§ **TASK STATEMENT**
Can you copy out the data exactly? Leave the images out.

§ **DATA BELOW**
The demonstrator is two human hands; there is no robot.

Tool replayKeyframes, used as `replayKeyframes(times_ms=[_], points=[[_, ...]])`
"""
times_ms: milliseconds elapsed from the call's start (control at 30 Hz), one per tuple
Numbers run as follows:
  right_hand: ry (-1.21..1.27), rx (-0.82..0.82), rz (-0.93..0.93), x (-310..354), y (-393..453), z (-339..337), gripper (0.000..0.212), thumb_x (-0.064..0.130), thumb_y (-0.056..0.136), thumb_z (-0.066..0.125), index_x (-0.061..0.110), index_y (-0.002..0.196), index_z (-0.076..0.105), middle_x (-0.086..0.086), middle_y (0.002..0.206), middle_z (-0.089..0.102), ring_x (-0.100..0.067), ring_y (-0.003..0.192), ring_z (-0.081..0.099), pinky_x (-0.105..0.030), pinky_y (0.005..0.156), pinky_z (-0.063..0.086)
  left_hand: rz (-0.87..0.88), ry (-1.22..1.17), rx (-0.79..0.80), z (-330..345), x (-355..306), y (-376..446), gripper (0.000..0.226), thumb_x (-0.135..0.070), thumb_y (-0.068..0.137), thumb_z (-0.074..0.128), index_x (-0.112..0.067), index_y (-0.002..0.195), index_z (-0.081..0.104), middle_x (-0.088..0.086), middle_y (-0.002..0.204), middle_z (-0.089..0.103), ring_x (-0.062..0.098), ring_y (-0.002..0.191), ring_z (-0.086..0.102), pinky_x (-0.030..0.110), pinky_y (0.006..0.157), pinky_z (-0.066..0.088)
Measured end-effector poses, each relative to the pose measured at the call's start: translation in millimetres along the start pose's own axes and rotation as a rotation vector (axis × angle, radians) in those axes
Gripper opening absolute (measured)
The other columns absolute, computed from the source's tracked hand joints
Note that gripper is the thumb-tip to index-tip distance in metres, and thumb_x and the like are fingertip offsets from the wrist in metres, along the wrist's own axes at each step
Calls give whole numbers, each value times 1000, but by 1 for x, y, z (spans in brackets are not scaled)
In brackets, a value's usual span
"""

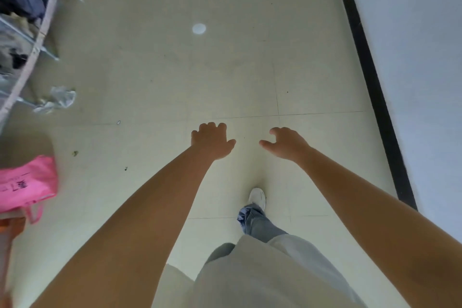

§ **ANSWER BOX**
The demonstrator is two human hands; there is no robot.

Tool replayKeyframes, used as `replayKeyframes(times_ms=[_], points=[[_, ...]])`
"""
times_ms: milliseconds elapsed from the call's start (control at 30 Hz), one per tuple
Numbers run as follows:
  right_hand: ry (-1.21..1.27), rx (-0.82..0.82), rz (-0.93..0.93), x (-310..354), y (-393..453), z (-339..337), gripper (0.000..0.212), thumb_x (-0.064..0.130), thumb_y (-0.056..0.136), thumb_z (-0.066..0.125), index_x (-0.061..0.110), index_y (-0.002..0.196), index_z (-0.076..0.105), middle_x (-0.086..0.086), middle_y (0.002..0.206), middle_z (-0.089..0.102), ring_x (-0.100..0.067), ring_y (-0.003..0.192), ring_z (-0.081..0.099), pinky_x (-0.105..0.030), pinky_y (0.005..0.156), pinky_z (-0.063..0.086)
  left_hand: rz (-0.87..0.88), ry (-1.22..1.17), rx (-0.79..0.80), z (-330..345), x (-355..306), y (-376..446), gripper (0.000..0.226), thumb_x (-0.135..0.070), thumb_y (-0.068..0.137), thumb_z (-0.074..0.128), index_x (-0.112..0.067), index_y (-0.002..0.195), index_z (-0.081..0.104), middle_x (-0.088..0.086), middle_y (-0.002..0.204), middle_z (-0.089..0.103), ring_x (-0.062..0.098), ring_y (-0.002..0.191), ring_z (-0.086..0.102), pinky_x (-0.030..0.110), pinky_y (0.006..0.157), pinky_z (-0.066..0.088)
Measured end-effector poses, each relative to the pose measured at the call's start: translation in millimetres along the start pose's own axes and rotation as a rotation vector (axis × angle, radians) in those axes
Gripper opening absolute (measured)
The other columns absolute, computed from the source's tracked hand joints
Note that gripper is the thumb-tip to index-tip distance in metres, and thumb_x and the like are fingertip offsets from the wrist in metres, along the wrist's own axes at each step
Calls give whole numbers, each value times 1000, but by 1 for x, y, z (spans in brackets are not scaled)
In brackets, a value's usual span
"""

Nothing else is needed for the answer.